Why have Google employees resigned?
According to a Gizmodo report, about a dozen Google employees have resigned this month to protest the company’s continued involvement in Project Maven. Google employees who have resigned raised ethical concerns about the use of Google’s machine learning and artificial intelligence technology in helping with Pentagon’s drone warfare project. Gizmodo reports that the stories of the employees and the reasoning behind their decisions have been shared in an internal document, which has also been accessed by the news publication.
So what is Project Maven and why are Google employees opposed to it?
Project Maven is the US Defense Department’s project to rely on Artificial Intelligence and machine learning in order to make sense of the images captures by its aerial drones. Project Maven will look at computer vision, a field in which Google specialises. Computer is an aspect of machine learning and AI where the machine in question can recognise and classify objects that it sees. In other words, the drones could soon be able to identify what they see, thanks to the AI and ML tools, without relying on human interventions.

One of the challenges for the US Defense Department is that the drones collect so much imagery, that classifying these images becomes a challenge for humans. AI and ML could change all of that, and that’s where Google with its prowess in computer vision could help. Again deep learning and neural networks would be used to help the drones recognise objects, and spot something that would be of interest to the military.
The fear among Google employees is that the company’s technology will be used to aid warfare and in killings.
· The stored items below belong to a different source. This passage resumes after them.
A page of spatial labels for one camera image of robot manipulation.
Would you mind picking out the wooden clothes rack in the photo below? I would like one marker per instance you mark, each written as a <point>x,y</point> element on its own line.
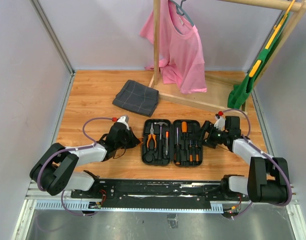
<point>221,82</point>

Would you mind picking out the pink t-shirt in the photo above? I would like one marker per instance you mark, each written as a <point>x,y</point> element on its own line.
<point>180,48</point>

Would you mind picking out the orange utility knife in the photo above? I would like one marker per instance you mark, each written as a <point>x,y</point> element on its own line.
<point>166,143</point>

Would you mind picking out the orange handled pliers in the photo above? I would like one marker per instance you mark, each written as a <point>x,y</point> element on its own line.
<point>151,138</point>

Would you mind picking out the grey folded cloth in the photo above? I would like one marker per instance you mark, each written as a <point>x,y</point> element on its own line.
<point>137,98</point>

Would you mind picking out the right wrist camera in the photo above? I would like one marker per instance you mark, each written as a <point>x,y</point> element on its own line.
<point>220,123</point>

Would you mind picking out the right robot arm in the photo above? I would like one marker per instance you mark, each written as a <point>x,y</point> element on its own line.
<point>268,176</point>

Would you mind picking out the claw hammer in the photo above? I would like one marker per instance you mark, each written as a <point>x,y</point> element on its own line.
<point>160,142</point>

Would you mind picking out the green garment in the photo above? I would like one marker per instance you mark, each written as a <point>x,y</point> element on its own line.
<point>241,92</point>

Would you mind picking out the black handled nut driver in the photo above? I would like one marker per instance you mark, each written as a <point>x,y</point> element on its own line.
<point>177,154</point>

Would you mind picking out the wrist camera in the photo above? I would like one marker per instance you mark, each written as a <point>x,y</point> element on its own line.
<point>220,123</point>
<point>123,120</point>

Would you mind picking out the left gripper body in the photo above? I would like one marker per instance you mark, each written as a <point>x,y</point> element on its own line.
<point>128,142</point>

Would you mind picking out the orange black screwdriver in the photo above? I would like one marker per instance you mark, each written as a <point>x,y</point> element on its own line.
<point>184,129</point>

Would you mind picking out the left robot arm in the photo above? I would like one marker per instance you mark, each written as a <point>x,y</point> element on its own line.
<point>54,172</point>

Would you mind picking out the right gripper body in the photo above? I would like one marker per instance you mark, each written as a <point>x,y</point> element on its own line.
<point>216,136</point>

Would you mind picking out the black plastic tool case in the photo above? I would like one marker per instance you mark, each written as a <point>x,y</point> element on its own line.
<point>150,156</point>

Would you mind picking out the teal clothes hanger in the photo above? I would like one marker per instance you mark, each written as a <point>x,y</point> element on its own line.
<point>184,15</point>

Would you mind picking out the yellow clothes hanger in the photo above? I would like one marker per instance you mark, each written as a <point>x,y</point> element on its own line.
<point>276,33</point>

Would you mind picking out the small black screwdriver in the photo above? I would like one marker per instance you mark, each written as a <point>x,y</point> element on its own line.
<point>190,151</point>
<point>196,152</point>

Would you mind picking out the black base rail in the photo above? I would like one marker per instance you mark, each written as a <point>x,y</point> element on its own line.
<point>160,195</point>

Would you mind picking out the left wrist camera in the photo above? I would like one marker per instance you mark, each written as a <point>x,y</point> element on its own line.
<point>123,120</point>

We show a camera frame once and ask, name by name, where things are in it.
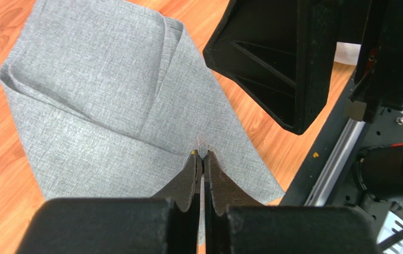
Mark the grey cloth napkin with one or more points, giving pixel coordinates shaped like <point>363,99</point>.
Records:
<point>110,97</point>

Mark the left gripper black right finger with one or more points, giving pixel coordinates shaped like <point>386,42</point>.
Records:
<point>221,193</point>

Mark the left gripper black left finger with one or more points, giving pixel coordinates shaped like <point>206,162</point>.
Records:
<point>183,191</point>

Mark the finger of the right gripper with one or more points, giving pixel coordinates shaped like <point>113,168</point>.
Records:
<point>280,53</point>

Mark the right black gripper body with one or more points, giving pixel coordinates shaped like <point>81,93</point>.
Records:
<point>378,26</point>

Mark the white mesh laundry basket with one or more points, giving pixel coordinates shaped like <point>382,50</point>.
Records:
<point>347,53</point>

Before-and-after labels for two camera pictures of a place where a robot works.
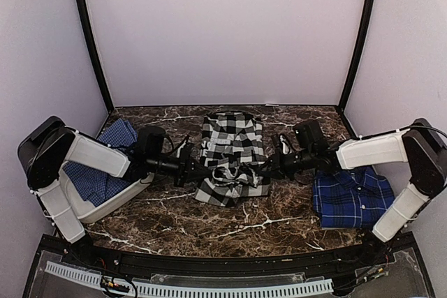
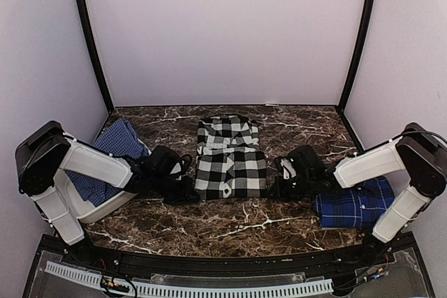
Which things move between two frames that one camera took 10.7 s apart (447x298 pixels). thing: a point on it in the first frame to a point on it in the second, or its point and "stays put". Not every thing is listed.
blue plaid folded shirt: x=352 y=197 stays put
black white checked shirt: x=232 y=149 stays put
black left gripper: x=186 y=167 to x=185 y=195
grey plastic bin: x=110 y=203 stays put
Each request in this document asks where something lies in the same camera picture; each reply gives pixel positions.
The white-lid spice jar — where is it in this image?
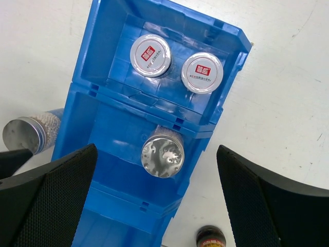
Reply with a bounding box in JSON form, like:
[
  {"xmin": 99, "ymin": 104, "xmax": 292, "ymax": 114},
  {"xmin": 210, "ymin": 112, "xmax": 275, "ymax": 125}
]
[
  {"xmin": 130, "ymin": 34, "xmax": 173, "ymax": 78},
  {"xmin": 181, "ymin": 52, "xmax": 224, "ymax": 94}
]

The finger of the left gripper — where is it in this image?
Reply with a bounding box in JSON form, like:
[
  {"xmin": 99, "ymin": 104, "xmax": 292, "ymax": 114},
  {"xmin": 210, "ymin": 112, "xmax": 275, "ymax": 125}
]
[{"xmin": 0, "ymin": 149, "xmax": 33, "ymax": 179}]

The blue storage bin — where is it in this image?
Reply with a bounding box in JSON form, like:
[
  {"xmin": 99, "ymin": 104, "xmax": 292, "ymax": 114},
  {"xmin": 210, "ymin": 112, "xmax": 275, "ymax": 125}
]
[
  {"xmin": 72, "ymin": 1, "xmax": 252, "ymax": 131},
  {"xmin": 70, "ymin": 181, "xmax": 180, "ymax": 247}
]

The right red-lid sauce jar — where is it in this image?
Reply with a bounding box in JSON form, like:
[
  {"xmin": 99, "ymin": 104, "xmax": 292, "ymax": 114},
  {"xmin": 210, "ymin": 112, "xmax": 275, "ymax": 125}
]
[{"xmin": 196, "ymin": 225, "xmax": 226, "ymax": 247}]

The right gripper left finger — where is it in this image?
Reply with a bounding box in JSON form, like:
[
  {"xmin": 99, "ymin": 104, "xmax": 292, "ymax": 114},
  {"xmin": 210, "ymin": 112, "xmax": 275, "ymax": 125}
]
[{"xmin": 1, "ymin": 144, "xmax": 98, "ymax": 246}]

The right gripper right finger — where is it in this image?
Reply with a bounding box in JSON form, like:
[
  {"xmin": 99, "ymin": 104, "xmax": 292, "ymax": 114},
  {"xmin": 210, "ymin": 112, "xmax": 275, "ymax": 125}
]
[{"xmin": 216, "ymin": 145, "xmax": 328, "ymax": 246}]

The far blue storage bin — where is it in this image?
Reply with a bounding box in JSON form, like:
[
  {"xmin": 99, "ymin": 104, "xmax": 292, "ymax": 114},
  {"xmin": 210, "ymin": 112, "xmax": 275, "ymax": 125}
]
[{"xmin": 72, "ymin": 1, "xmax": 252, "ymax": 131}]

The silver-lid blue-label bottle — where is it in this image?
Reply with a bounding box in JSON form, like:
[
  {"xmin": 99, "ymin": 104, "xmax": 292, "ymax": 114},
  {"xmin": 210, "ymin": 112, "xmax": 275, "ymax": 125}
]
[
  {"xmin": 141, "ymin": 126, "xmax": 185, "ymax": 179},
  {"xmin": 3, "ymin": 108, "xmax": 64, "ymax": 155}
]

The near blue storage bin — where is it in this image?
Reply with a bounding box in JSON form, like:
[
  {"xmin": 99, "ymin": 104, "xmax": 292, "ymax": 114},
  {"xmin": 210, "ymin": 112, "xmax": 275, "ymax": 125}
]
[{"xmin": 70, "ymin": 181, "xmax": 180, "ymax": 247}]

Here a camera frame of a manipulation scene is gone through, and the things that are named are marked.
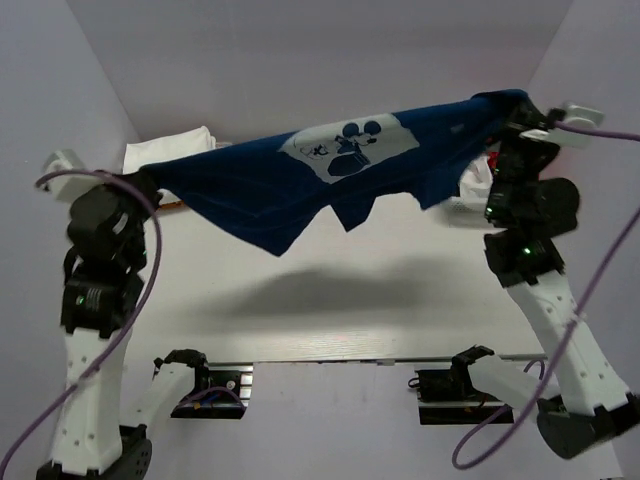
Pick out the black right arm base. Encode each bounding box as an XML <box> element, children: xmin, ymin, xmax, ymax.
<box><xmin>407</xmin><ymin>369</ymin><xmax>514</xmax><ymax>426</ymax></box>

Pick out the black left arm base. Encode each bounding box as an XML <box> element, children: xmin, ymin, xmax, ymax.
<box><xmin>171</xmin><ymin>364</ymin><xmax>254</xmax><ymax>420</ymax></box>

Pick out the folded red patterned t-shirt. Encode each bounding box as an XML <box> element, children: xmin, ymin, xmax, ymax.
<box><xmin>158</xmin><ymin>201</ymin><xmax>186</xmax><ymax>212</ymax></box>

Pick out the blue Mickey t-shirt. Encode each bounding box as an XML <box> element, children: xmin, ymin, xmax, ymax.
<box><xmin>141</xmin><ymin>89</ymin><xmax>529</xmax><ymax>256</ymax></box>

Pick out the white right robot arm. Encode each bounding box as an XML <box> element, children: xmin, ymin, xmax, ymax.
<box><xmin>449</xmin><ymin>101</ymin><xmax>639</xmax><ymax>459</ymax></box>

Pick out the white plastic basket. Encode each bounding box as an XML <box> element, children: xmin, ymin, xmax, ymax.
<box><xmin>441</xmin><ymin>197</ymin><xmax>490</xmax><ymax>228</ymax></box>

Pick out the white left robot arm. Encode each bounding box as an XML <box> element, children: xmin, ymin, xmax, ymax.
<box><xmin>36</xmin><ymin>168</ymin><xmax>212</xmax><ymax>479</ymax></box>

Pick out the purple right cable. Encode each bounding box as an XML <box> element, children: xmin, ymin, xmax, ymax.
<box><xmin>452</xmin><ymin>124</ymin><xmax>640</xmax><ymax>471</ymax></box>

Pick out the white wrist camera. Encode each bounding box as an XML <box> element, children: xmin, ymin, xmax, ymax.
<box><xmin>519</xmin><ymin>102</ymin><xmax>605</xmax><ymax>149</ymax></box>
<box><xmin>37</xmin><ymin>148</ymin><xmax>94</xmax><ymax>204</ymax></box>

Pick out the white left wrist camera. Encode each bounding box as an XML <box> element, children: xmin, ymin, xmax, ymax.
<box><xmin>37</xmin><ymin>148</ymin><xmax>94</xmax><ymax>204</ymax></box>

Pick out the folded white t-shirt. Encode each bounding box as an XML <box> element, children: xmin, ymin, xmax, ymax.
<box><xmin>122</xmin><ymin>126</ymin><xmax>216</xmax><ymax>174</ymax></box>

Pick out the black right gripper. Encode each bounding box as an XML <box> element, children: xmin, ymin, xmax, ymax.
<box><xmin>483</xmin><ymin>90</ymin><xmax>559</xmax><ymax>222</ymax></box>

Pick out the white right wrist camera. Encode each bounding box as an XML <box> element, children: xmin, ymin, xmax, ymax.
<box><xmin>519</xmin><ymin>102</ymin><xmax>605</xmax><ymax>149</ymax></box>

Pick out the white t-shirt with red print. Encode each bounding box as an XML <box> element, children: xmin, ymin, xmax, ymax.
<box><xmin>459</xmin><ymin>151</ymin><xmax>498</xmax><ymax>203</ymax></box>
With Project Maven, the AI would be customised for US drone surveillance, and help in tracking objects, vehicles, etc in war zones. In March, it was reported that Google AI was used by the US Department of Defense to analyse drone footage. Google had replied then that was only providing TensorFlow application programming interfaces, or APIs, to the pilot project. TensorFlow is Google’s open-source library for AI capabilities like machine learning and computer vision.
What did Google employees write in the protest letter to CEO Sundar Pichai?
In the protest letter, which was sent in April 2018, Google employees wrote that the company should not be in the business of war. “Therefore we ask that Project Maven be cancelled, and that Google draft, publicize and enforce a clear policy stating that neither Google nor its contractors will ever build warfare technology,” reads the opening paragraph of the letter addressed to Pichai.
The letter adds, “Recently, Googlers voiced concerns about Maven internally. Diane Greene responded, assuring them that the technology will not ‘operate or fly drones’ and ‘will not be used to launch weapons.’ While this eliminates a narrow set of direct applications, the technology is being built for the military, and once it’s delivered it could easily be used to assist in these tasks.” Green is the head of Google’s Cloud business, which looks at the enterprise side of things.

According to these Google employees, the company’s involvement in the project will “irreparably damage Google’s brand and its ability to compete for talent.” The letter also talks of “biased and weaponized AI.” The letter mentions Google’s motto “Don’t Be Evil,” and how the company cannot “outsource the moral responsibility of our technologies to third parties.”
According to the Google employees, the contract with Pentagon puts “Google’s reputation at
risk…” The letter ends by saying that Pichai needs to cancel this project immediately and “draft, publicize, and enforce a clear policy stating that neither Google nor its contractors will ever build warfare technology.”
Google CEO Sundar Pichai had declared that the company was working on a draft policy on the ethics of its AI and ML tools, but that policy is yet to be made public.